• _Problem statement_
Beneath this instruction is a block of data; output from it exactly the lines that run from the one containing "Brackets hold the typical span" through the one containing "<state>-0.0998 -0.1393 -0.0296", inclusive.

• _Information shown_
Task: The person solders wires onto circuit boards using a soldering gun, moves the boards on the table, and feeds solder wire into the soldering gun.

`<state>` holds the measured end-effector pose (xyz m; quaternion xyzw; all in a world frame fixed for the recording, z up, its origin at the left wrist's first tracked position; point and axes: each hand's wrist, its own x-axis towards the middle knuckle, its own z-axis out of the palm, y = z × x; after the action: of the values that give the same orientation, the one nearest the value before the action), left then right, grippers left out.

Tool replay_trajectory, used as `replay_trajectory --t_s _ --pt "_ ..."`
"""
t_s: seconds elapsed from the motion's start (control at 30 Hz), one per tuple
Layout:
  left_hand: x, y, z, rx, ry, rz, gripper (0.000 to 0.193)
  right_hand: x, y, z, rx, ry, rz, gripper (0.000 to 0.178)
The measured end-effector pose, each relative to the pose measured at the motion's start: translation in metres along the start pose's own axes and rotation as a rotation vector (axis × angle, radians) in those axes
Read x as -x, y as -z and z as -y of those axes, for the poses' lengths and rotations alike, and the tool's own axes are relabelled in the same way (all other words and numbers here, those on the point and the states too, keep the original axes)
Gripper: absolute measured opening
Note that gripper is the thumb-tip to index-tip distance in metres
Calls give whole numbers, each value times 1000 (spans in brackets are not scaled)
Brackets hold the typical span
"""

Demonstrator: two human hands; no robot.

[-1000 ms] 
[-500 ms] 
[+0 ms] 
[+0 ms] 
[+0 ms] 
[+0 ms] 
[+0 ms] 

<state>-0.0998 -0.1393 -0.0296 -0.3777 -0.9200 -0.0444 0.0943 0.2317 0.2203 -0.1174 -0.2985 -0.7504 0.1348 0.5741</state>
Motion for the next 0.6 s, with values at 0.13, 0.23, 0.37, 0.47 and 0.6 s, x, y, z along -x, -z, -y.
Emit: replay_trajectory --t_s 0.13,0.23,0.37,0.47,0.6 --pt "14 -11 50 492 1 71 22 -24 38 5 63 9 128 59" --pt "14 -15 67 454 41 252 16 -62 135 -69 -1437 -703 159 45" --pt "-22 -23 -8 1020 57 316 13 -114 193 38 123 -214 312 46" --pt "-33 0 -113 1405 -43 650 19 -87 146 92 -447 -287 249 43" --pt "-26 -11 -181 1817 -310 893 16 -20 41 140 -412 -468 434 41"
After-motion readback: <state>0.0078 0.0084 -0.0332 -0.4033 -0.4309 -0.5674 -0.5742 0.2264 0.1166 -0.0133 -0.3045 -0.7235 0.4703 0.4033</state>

• _Response to the exercise_
Brackets hold the typical span
"""

Demonstrator: two human hands; no robot.

[-1000 ms] 
[-500 ms] 
[+0 ms] 
[+0 ms] 
[+0 ms] 
[+0 ms] 
[+0 ms] 

<state>-0.0998 -0.1393 -0.0296 -0.3777 -0.9200 -0.0444 0.0943 0.2317 0.2203 -0.1174 -0.2985 -0.7504 0.1348 0.5741</state>

The exercise is complete.